▶ _Instructions to follow_: In the entries that follow, find the word "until" and report each line it is on.

The data: Begin

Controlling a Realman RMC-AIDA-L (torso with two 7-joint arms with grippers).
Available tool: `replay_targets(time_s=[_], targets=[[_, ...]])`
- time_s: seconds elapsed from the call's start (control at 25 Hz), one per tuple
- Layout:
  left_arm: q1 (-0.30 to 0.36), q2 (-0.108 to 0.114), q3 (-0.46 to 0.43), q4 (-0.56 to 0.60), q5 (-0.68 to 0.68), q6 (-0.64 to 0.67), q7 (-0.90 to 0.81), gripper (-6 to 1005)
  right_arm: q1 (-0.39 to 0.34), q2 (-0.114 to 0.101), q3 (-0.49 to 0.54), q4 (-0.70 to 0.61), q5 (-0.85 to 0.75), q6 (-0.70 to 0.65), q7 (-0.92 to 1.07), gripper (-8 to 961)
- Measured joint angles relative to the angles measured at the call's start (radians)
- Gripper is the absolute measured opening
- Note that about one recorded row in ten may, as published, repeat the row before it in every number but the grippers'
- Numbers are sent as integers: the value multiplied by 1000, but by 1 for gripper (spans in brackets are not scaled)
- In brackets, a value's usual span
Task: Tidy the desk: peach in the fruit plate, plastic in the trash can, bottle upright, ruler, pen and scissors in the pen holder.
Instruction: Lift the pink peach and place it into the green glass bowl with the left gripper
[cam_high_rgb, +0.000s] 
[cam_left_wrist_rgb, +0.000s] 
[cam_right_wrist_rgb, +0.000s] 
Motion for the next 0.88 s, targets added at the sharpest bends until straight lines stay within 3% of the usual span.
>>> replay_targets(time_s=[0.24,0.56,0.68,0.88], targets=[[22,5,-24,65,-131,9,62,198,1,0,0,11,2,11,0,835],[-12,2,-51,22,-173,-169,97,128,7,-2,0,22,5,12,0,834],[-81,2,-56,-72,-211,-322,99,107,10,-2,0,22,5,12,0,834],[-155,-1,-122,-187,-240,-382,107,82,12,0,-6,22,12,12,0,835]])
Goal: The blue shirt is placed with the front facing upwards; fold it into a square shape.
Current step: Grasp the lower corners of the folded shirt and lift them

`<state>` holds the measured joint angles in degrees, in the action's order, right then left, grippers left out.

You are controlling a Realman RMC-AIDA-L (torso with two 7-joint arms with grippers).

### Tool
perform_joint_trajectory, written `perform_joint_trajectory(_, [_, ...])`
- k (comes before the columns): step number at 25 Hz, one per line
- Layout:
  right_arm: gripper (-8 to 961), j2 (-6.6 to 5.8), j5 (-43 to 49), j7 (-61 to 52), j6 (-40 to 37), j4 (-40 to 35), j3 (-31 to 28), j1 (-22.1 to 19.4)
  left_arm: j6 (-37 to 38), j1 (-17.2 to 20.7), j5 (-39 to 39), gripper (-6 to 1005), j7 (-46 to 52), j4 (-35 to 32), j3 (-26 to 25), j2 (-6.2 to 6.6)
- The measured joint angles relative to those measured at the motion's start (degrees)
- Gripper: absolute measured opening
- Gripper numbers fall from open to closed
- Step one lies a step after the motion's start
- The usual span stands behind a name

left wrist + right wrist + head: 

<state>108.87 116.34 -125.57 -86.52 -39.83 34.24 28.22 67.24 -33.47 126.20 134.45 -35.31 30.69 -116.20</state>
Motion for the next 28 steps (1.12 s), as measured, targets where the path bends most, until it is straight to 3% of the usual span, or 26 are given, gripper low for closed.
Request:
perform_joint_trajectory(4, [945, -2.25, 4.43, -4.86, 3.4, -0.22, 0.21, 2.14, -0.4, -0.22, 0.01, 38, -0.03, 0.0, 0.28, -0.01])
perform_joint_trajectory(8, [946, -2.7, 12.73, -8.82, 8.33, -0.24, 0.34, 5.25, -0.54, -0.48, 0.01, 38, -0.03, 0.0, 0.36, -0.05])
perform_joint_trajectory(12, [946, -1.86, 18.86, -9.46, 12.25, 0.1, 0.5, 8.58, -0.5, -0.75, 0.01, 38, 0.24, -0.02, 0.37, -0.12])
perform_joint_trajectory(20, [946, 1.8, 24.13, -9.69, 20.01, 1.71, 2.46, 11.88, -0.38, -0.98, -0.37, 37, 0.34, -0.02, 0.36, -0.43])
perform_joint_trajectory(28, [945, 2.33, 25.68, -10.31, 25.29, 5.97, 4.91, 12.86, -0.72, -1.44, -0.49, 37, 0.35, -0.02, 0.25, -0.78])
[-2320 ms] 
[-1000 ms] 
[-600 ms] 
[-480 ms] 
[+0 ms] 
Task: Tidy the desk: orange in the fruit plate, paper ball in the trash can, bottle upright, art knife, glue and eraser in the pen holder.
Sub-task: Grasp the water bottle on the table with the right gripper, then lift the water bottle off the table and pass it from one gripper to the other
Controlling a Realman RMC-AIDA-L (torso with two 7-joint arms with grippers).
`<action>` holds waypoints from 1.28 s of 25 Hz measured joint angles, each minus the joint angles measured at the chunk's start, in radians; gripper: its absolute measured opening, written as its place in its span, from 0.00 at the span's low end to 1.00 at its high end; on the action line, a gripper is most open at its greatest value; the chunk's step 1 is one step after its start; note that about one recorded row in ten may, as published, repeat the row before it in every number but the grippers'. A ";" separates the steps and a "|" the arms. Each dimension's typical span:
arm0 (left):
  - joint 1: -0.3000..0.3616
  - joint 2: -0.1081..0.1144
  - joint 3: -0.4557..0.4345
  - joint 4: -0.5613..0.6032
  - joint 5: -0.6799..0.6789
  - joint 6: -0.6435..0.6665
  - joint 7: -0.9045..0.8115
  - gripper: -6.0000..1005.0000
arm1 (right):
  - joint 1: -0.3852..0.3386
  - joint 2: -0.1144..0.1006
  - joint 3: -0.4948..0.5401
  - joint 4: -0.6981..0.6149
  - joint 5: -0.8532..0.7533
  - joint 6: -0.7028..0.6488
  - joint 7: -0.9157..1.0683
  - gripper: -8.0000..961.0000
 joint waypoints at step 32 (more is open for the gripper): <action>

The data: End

▶ _Response area_:
Motion for the next 0.88 s, targets added at the sharpest bends until straight lines stay within 3% of the usual span.
Motion for the next 28 steps (1.12 s), as measured, targets where the path bends most, until it is straight to 3% of the usual span, or 26 are given, gripper low for closed.

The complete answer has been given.